Returning to Ba Sing Se changes everything further. There's a siege on the city, and Maka may agree that Ba Sing Se has treated the provinces poorly but it's still not right for them to attack civilians like this. She's so angry that she lifts a boulder and throws it at a group of soldiers who are terrorizing a family. When they retaliate, she lifts another boulder, and another, and by then even she's not stubborn enough to think she can't earth bend.

The Fire Nation once laid siege to Ba Sing Se for six hundred days without success, but fellow earthbenders have no such difficulty. Maka wants to save the city but can't, and Kotori has to pick her up, kicking and screaming, so that they can flee.

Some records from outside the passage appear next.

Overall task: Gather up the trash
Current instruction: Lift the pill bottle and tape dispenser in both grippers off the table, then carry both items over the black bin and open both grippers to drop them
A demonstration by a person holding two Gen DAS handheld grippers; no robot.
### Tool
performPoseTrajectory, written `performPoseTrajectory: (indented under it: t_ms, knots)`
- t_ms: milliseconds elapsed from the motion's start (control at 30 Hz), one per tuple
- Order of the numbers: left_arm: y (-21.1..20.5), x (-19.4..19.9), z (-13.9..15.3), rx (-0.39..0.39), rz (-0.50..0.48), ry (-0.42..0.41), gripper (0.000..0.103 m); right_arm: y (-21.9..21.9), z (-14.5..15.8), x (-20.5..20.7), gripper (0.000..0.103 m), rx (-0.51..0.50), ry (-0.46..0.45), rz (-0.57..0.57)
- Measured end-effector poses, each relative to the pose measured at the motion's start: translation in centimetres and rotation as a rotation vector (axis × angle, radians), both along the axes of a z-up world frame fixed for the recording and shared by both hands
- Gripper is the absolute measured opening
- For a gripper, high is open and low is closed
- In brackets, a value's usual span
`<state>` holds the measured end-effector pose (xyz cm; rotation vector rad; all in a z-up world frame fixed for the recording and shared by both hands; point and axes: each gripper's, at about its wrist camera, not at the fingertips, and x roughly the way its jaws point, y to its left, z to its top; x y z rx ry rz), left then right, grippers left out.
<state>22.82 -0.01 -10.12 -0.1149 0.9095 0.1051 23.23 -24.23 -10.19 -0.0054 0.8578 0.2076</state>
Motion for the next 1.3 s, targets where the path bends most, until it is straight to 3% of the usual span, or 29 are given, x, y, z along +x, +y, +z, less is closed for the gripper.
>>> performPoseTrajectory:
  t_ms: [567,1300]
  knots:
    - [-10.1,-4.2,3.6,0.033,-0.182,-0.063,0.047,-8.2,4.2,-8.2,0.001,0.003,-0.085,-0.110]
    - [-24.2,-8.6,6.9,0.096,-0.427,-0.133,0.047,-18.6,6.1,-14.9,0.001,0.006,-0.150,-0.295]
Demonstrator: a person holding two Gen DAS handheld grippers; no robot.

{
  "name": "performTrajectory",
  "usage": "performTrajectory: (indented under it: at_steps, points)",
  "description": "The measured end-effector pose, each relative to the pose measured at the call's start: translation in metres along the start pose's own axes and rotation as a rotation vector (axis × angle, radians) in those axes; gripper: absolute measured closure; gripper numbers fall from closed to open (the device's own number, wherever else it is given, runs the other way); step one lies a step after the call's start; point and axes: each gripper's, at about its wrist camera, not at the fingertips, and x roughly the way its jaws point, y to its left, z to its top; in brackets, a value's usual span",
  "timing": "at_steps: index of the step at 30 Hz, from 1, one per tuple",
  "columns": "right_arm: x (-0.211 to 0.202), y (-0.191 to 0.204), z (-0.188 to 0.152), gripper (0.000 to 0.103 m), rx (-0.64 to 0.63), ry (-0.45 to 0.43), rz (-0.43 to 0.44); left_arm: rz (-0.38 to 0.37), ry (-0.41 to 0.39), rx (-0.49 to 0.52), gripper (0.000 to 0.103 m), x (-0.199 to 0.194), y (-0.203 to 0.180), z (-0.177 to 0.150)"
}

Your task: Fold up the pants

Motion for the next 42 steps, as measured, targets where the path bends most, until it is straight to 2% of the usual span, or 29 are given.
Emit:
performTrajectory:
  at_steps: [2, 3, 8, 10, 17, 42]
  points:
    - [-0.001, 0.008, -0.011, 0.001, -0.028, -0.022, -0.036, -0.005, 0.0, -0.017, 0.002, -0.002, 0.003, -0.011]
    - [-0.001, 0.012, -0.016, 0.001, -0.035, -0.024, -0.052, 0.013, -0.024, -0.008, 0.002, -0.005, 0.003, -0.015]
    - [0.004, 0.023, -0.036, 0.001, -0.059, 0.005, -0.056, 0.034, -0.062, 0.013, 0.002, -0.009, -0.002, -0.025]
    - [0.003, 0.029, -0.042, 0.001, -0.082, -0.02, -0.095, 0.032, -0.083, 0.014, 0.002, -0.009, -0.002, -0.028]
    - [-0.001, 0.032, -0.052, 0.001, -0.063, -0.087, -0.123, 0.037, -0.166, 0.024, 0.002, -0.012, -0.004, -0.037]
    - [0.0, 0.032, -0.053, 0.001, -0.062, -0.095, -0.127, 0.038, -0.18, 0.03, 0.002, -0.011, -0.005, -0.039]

She doesn't speak to anyone for seven days. She tries to conjure Aang in her dreams again but he doesn't come. She's never felt so alone. Except that Kotori cooks their meals and wipes her forehead of feverish sweat, and dribbles water between her cracked lips. He's so good to her, Maka realizes, and she promises to tell him one day. When all this is over.

 

* * *

 

Maka learns earthbending. Then she learns firebending. Then they pay a visit to Salali and she learns airbending.

Ba Sing Se and the renegade provinces – more than just one now – are still locked in a full-on war.

_Well_, thinks Maka glumly, _time to save the world._

But before that: Kotori kisses her for the third time. His lips are soft and nervous, and she enjoys it even as she shoves him away and says, "Ew, you do realize that I'm the reincarnation of your great-grandfather, right?"

He blushes so hard Princess Yue can see him on the moon. "Uh, I'm not...that is, my mother..." he says miserably.

Maka remembers that twisty word, affair. "Okay," she says. "You should've mentioned it sooner."

"Would it have changed anything?"

She thinks about it. "Probably not." Then she grabs Kotori and kisses him properly, showing him how it's done. Later, when they're lying together with their legs tangled, he shows her his prized necklace, which, as it turns out, didn't belong to Avatar Aang but to the great Katara, who gave it to her daughter, who gave it to her daughter, who gave it to her daughter-in-law even knowing that she was unfaithful. There's a complex story there, Maka thinks, that goes beyond right and wrong and duty.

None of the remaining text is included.